---------- Material supplied
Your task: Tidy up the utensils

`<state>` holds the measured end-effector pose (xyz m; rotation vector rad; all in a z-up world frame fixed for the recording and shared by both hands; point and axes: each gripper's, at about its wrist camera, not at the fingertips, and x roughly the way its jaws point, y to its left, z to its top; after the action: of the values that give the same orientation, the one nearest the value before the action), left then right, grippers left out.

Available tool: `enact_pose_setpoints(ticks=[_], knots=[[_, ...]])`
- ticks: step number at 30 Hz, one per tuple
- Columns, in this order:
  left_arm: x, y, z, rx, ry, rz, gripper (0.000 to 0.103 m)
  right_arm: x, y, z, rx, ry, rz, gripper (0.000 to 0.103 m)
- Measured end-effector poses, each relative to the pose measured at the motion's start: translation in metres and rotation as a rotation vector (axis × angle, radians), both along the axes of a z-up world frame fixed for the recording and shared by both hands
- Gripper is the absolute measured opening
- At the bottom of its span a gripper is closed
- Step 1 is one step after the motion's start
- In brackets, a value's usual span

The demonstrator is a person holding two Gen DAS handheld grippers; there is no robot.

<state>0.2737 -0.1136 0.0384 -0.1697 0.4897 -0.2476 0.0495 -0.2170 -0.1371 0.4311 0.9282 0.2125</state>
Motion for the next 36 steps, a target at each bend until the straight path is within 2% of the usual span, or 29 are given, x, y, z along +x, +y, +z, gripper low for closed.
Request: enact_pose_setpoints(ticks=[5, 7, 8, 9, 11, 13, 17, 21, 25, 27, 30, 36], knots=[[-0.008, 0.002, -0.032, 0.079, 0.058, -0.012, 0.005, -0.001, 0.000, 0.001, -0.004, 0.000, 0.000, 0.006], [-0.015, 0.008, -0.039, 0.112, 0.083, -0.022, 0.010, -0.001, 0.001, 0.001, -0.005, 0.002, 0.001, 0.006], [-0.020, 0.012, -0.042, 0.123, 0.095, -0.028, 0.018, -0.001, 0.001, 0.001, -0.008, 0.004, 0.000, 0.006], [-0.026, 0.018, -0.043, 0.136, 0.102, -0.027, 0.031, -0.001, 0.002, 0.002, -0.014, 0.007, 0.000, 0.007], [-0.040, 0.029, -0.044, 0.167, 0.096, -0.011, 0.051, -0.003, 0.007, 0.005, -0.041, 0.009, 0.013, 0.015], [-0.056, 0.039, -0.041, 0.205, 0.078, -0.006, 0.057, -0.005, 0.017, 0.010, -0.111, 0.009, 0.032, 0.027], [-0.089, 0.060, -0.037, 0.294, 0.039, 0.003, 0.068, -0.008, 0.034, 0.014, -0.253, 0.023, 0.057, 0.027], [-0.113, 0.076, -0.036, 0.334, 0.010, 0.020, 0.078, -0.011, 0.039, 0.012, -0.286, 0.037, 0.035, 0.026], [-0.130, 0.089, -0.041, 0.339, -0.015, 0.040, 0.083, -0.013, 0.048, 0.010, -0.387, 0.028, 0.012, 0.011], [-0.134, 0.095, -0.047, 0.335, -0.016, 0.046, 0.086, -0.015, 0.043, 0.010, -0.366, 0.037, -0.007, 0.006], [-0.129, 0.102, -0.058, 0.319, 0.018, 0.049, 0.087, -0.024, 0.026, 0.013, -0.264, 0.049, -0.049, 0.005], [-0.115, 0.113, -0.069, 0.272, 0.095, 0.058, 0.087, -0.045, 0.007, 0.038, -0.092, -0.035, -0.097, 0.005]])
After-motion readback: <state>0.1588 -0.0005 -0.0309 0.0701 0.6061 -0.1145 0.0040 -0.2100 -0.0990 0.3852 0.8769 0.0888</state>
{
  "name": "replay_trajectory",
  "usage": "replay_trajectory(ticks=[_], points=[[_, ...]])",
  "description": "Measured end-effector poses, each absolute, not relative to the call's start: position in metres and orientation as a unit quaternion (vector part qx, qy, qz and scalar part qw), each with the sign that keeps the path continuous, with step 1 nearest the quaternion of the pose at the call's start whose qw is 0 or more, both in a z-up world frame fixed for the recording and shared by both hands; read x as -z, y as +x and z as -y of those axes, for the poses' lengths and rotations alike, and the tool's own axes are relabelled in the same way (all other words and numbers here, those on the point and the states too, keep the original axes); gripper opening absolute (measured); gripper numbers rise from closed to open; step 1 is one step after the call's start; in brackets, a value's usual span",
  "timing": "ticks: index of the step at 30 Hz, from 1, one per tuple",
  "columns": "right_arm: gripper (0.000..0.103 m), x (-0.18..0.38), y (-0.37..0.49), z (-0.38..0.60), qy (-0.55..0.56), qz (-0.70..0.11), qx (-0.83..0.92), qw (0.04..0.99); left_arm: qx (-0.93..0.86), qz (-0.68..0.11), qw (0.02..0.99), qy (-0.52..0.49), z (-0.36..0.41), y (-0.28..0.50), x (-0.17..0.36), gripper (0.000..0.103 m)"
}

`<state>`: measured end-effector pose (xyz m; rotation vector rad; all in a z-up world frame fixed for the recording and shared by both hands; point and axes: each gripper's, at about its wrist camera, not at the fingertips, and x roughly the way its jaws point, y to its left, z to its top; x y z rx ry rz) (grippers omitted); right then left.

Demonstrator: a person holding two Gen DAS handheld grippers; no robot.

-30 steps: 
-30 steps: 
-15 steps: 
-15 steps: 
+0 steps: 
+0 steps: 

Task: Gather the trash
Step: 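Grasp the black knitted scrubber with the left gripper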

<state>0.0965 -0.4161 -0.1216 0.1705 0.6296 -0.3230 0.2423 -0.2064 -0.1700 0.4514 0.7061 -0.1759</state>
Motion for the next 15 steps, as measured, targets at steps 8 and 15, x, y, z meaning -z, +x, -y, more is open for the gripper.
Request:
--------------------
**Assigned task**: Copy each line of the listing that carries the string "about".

**Response**:
`<state>` holds the measured end-effector pose (xyz m; rotation vector rad; all in a z-up world frame fixed for the recording and shared by both hands; point and axes: each gripper's, at about its wrist camera, not at the fingertips, and x roughly the way its jaws point, y to its left, z to its top; after the action: of the values that give the same orientation, the one nearest the value before the action), left then right, grippers left out.
`<state>`: measured end-effector pose (xyz m; rotation vector rad; all in a z-up world frame fixed for the recording and shared by both hands; point and axes: each gripper's, at about its wrist camera, not at the fingertips, and x roughly the way its jaws point, y to its left, z to its top; x y z rx ry rz) (grippers omitted); right then left.

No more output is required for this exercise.